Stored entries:

=== Section Start ===

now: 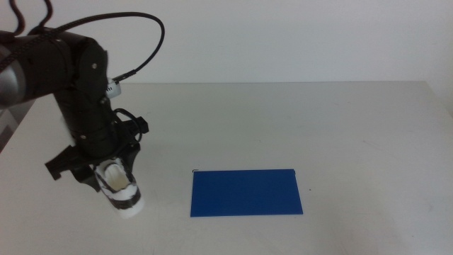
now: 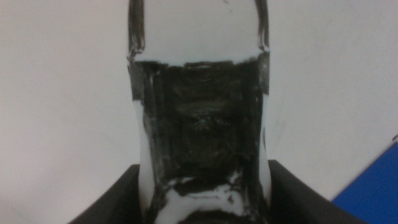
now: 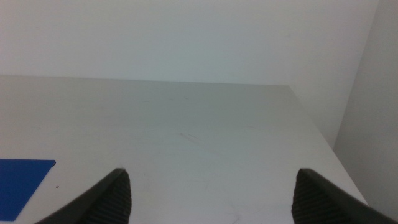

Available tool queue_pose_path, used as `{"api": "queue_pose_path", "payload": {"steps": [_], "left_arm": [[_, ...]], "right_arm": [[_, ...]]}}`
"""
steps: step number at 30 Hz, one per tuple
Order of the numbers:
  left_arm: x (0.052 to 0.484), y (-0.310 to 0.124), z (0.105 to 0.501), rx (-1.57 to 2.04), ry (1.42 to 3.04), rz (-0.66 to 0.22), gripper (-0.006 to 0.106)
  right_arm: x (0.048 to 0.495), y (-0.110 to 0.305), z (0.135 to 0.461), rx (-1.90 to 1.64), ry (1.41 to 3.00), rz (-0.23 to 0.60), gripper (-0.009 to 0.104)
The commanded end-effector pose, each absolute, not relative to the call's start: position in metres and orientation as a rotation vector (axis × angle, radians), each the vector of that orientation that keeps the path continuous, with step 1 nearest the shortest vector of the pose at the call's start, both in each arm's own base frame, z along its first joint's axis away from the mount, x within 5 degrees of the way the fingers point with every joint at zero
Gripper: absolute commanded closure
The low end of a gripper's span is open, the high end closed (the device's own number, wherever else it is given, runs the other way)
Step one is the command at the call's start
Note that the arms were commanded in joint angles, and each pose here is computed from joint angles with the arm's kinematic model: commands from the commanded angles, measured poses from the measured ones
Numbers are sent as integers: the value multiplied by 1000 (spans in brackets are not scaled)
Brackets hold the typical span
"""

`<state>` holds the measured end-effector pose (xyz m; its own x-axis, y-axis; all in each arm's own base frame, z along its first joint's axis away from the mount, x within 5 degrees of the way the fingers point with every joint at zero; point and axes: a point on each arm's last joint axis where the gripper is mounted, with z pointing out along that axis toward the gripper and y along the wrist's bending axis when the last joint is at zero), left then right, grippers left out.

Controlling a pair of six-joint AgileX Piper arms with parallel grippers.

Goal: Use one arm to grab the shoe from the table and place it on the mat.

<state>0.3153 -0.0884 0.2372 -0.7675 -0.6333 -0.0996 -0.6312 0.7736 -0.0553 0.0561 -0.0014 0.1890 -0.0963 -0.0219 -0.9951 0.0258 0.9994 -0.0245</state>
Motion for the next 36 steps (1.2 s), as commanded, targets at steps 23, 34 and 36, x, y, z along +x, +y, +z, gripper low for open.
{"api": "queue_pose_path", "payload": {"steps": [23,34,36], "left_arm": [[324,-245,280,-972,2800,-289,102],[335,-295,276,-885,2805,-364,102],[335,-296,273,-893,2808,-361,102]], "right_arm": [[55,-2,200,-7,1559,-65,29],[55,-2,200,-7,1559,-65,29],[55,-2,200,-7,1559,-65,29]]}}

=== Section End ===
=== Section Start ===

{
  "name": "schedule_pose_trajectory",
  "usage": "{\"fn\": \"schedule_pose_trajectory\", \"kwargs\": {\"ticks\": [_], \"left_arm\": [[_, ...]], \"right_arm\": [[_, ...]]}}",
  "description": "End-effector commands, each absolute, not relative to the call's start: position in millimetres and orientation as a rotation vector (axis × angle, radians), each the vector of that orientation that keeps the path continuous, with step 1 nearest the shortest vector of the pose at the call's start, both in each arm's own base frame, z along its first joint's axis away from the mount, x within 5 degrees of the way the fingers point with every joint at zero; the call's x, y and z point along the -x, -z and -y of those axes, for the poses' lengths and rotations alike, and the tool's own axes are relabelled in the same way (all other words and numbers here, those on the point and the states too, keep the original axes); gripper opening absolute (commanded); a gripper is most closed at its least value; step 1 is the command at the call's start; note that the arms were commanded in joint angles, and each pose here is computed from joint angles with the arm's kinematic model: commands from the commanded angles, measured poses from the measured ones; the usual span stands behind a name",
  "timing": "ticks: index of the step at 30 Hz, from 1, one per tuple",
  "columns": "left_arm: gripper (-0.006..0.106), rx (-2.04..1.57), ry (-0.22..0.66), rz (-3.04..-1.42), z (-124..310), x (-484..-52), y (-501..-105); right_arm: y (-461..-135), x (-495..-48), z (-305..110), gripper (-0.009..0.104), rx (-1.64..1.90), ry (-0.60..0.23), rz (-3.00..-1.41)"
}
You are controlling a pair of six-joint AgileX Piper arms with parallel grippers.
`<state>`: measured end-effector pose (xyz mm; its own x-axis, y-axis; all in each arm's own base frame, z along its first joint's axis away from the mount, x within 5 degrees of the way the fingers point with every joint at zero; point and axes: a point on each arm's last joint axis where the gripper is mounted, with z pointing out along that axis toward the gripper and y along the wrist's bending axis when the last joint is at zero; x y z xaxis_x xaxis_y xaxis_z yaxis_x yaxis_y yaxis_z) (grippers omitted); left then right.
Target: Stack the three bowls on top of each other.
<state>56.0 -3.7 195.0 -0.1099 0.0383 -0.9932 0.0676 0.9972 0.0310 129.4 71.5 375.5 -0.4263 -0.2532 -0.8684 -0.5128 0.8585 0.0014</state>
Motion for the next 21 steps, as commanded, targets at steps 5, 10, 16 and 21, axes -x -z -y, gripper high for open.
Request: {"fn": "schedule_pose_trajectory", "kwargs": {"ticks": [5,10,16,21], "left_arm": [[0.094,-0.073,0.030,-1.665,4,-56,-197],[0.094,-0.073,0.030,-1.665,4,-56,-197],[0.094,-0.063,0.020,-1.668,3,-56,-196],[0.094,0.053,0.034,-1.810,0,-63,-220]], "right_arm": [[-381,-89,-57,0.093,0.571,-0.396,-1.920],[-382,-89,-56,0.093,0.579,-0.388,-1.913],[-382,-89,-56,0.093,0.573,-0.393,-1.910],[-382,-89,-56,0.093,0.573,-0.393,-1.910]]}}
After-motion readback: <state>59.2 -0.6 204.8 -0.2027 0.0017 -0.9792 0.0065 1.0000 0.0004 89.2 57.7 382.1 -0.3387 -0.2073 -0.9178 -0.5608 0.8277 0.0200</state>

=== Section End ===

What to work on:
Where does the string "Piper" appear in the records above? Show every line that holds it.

Answer box:
Controlling a pair of six-joint AgileX Piper arms with parallel grippers.
You are controlling a pair of six-joint AgileX Piper arms with parallel grippers.

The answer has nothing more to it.